Personal information
- Born: 28 August 1962 (age 62) Sjenica, PR Serbia, FPR Yugoslavia
- Nationality: Serbian
- Listed height: 2.03 m (6 ft 8 in)

Career information
- NBA draft: 1984: undrafted
- Playing career: 1980–1999
- Position: Power forward
- Number: 7, 8
- Coaching career: 2003–present

Career history

As a player:
- 1986–1991: IMT
- 1992–1995: Borovica
- 1995–1999: Beopetrol

As a coach:
- 2003–2007: Atlas
- 2007–2012: Partizan (assistant)
- 2012–2013, 2015–2016: Kumanovo

Career highlights
- As player Yugoslav Cup winner (1987);

= Ljubisav Luković =

Serbian basketball player and coach

Ljubisav Luković (Љубисав Луковић; born 28 August 1962) is a Serbian professional basketball coach and former player.

== Playing career ==
Luković played for IMT / Beopetrol and Borovica.
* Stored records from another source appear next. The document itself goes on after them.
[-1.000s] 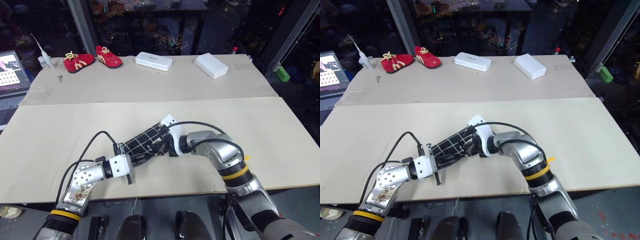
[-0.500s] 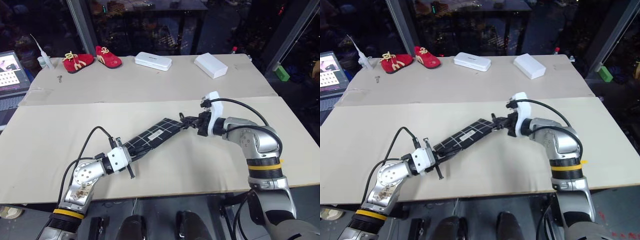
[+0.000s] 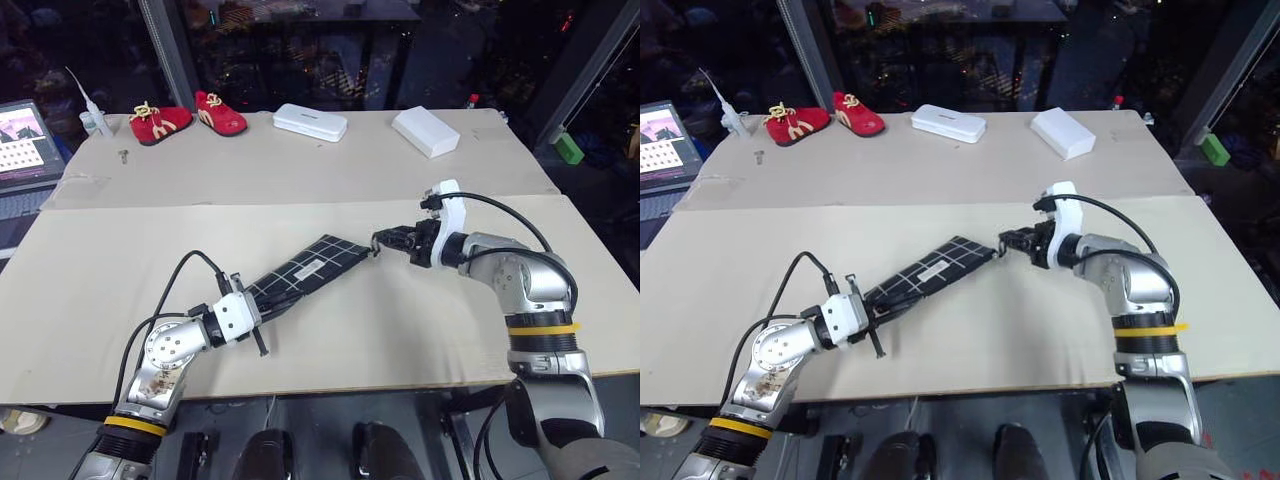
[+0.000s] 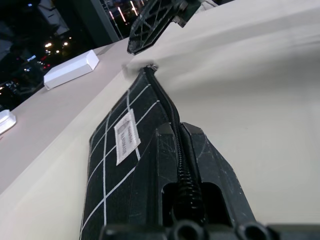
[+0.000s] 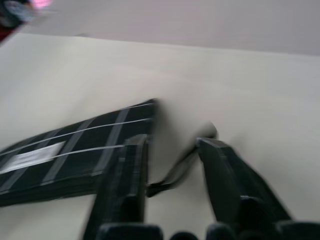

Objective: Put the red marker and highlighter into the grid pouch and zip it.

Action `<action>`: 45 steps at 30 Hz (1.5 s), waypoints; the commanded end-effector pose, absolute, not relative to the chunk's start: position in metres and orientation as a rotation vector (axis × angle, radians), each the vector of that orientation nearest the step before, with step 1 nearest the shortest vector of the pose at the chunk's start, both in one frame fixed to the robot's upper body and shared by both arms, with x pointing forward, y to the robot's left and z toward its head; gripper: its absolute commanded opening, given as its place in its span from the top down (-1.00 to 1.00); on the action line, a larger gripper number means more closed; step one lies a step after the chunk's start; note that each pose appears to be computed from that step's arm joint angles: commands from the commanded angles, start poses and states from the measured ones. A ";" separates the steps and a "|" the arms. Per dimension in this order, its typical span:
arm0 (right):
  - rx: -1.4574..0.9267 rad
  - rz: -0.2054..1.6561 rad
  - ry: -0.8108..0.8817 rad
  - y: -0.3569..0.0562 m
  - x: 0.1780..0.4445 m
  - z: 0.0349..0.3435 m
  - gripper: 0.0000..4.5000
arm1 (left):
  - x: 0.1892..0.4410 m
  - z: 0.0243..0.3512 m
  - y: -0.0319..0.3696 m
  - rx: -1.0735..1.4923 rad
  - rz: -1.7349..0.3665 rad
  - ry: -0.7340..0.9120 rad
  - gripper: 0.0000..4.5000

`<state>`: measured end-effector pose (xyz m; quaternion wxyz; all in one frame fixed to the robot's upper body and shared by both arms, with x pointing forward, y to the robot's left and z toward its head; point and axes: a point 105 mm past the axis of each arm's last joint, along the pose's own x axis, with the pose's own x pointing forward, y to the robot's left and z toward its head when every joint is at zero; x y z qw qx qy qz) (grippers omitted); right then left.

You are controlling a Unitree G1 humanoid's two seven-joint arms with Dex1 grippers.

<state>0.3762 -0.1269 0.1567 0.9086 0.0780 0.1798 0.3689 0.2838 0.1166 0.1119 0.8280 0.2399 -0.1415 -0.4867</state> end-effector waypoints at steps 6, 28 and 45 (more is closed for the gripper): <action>0.219 0.785 0.207 -0.189 0.352 0.209 -0.25 | 0.289 0.121 0.103 0.570 -1.123 -0.378 1.00; 0.034 0.828 0.295 -0.196 0.278 0.138 -0.28 | 0.314 0.124 0.096 0.787 -1.550 -0.526 0.73; 0.010 0.734 0.311 -0.228 0.295 0.137 -0.28 | 0.323 0.162 0.142 0.168 -1.133 -0.257 -0.68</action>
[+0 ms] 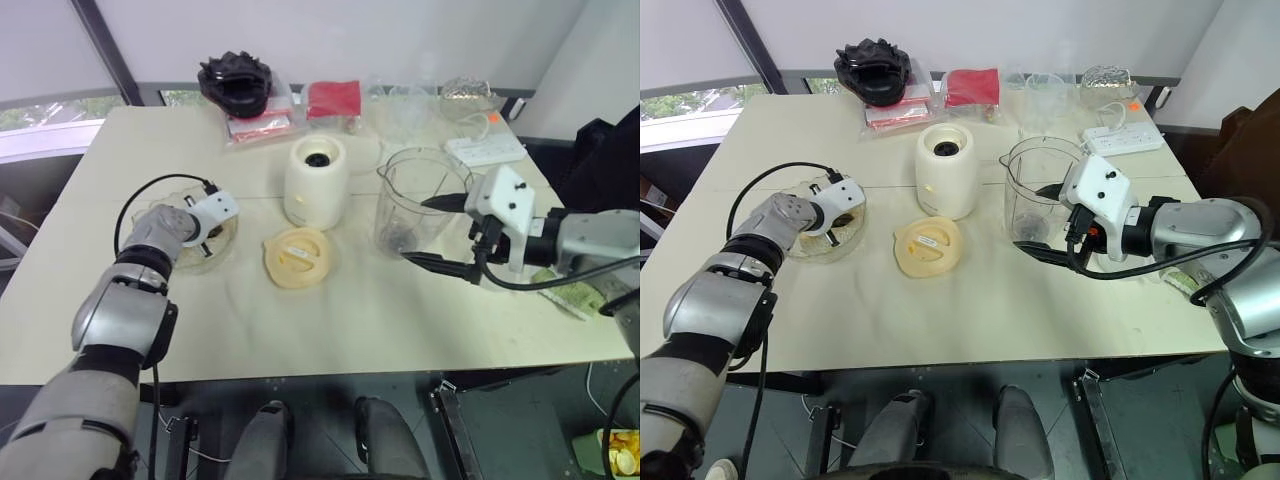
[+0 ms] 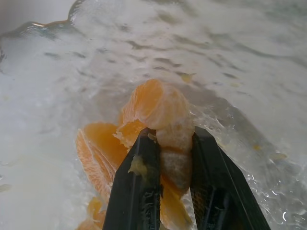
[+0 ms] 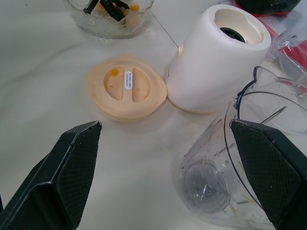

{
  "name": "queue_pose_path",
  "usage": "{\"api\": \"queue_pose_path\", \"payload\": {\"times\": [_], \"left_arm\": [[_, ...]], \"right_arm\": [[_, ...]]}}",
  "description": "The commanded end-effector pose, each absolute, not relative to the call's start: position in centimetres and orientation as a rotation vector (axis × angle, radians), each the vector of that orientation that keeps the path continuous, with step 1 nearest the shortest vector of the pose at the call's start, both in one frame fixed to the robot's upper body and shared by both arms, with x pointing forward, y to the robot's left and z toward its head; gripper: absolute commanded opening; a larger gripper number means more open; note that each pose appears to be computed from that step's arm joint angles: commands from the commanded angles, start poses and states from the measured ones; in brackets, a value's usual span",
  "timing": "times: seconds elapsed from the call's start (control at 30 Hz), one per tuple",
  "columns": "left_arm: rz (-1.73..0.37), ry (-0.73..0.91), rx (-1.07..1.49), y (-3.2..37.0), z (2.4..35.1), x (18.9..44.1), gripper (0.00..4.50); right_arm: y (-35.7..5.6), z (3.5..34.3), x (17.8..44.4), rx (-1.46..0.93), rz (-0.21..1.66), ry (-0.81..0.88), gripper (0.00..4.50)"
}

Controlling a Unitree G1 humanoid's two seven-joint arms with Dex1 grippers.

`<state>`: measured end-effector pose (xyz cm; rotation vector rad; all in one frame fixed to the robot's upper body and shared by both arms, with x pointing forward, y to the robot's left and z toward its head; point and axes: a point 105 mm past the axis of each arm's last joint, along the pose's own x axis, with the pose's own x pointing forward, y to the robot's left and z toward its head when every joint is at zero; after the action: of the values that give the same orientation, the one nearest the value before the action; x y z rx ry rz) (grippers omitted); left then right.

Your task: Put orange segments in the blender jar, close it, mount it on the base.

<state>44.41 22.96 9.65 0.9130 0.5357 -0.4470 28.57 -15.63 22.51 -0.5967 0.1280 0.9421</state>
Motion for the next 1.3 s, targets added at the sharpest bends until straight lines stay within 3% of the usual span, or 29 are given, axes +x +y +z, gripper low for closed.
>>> {"api": "queue_pose_path", "payload": {"times": [0.03, 0.23, 0.43, 0.7, 0.8, 0.9, 1.13, 1.3], "left_arm": [[-0.415, 0.478, 0.898, 23.1, 11.2, 45.0, 0.75], [-0.377, 0.371, 0.88, 23.1, 13.4, 45.6, 0.75], [-0.291, 0.126, 0.703, 23.7, 18.7, 45.8, 0.75], [-0.275, -0.115, 0.223, 23.3, 22.2, 40.3, 0.75], [-0.37, -0.201, 0.121, 21.4, 23.7, 37.5, 0.75], [-0.439, -0.275, 0.064, 19.5, 26.1, 36.7, 0.75], [-0.752, -0.447, 0.116, 11.1, 33.5, 38.6, 0.75], [-1.024, -0.473, 0.248, 4.8, 34.9, 40.0, 0.75]], "right_arm": [[-15.1, 23.5, 28.4, -0.623, 0.95, 0.076, 4.5], [-15.0, 23.5, 28.2, -0.622, 0.954, 0.076, 4.5], [-14.7, 23.0, 28.2, -0.61, 0.971, 0.089, 4.5], [-14.7, 22.7, 28.2, -0.601, 0.973, 0.098, 4.5], [-14.7, 22.5, 28.1, -0.592, 0.973, 0.101, 4.5], [-14.5, 22.2, 28.0, -0.582, 0.972, 0.103, 4.5], [-14.0, 21.3, 27.2, -0.545, 0.914, 0.084, 4.5], [-13.9, 20.5, 26.1, -0.51, 0.833, 0.069, 4.5]]}}
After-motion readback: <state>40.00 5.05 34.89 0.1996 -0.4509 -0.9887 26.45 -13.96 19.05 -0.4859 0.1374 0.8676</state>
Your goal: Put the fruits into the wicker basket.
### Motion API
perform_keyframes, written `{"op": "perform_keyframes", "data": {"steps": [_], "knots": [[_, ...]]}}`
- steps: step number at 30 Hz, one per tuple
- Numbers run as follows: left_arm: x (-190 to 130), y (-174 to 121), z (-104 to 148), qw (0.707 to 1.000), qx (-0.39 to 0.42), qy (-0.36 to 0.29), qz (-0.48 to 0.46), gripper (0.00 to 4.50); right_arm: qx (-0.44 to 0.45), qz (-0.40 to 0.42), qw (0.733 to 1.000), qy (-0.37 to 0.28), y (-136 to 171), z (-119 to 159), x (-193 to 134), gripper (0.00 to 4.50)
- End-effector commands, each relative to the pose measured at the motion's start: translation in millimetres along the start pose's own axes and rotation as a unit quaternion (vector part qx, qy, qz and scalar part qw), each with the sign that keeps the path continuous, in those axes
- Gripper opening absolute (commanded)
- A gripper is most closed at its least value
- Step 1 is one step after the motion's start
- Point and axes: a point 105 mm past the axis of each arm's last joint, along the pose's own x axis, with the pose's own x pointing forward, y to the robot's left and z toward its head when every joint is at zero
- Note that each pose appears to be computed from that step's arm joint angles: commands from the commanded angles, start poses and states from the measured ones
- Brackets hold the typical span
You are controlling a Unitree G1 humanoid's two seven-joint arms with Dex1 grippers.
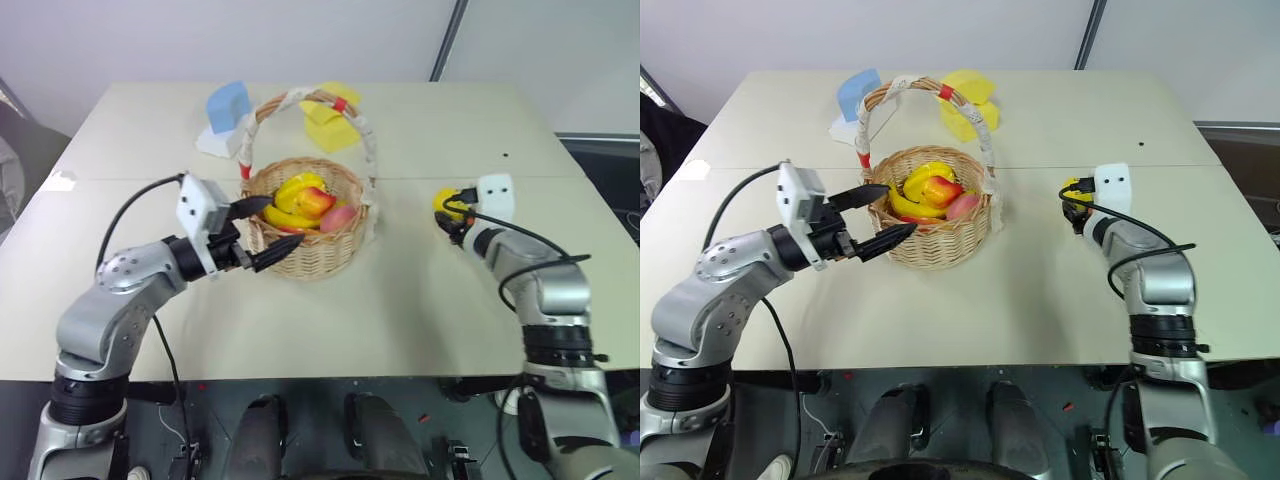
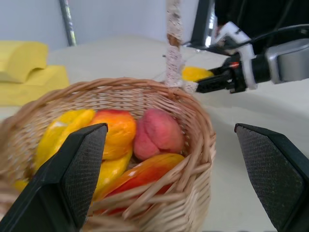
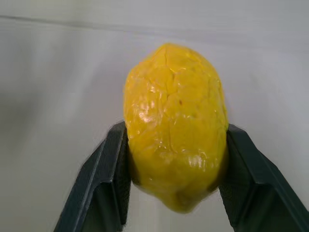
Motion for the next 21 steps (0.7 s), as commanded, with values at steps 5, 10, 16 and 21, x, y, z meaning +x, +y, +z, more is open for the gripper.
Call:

During the 1991–92 season, he played in the UAE League.

== Post-playing career ==
He was an assistant coach of KK Partizan, also he used to work as an international scout for the Phoenix Suns and has worked as an expert commentator in the Radio Belgrade.

== Personal life ==
He is father of Uroš (born 1989), Marko (born 1992), and Branka (born 1995), all professional basketball players. Uroš played for FMP, Kumanovo, MZT Skopje, Partizan, Mornar, and Zadar among others. Marko played for Mega Vizura, MZT Skopje, Krka, UCAM Murcia, Manresa, Split, Breogán among others. Uroš and Marko were teammates during the 2015–16 season playing for MZT Skopje. Branka played for Voždovac, Partizan, and Valencia Basket among others.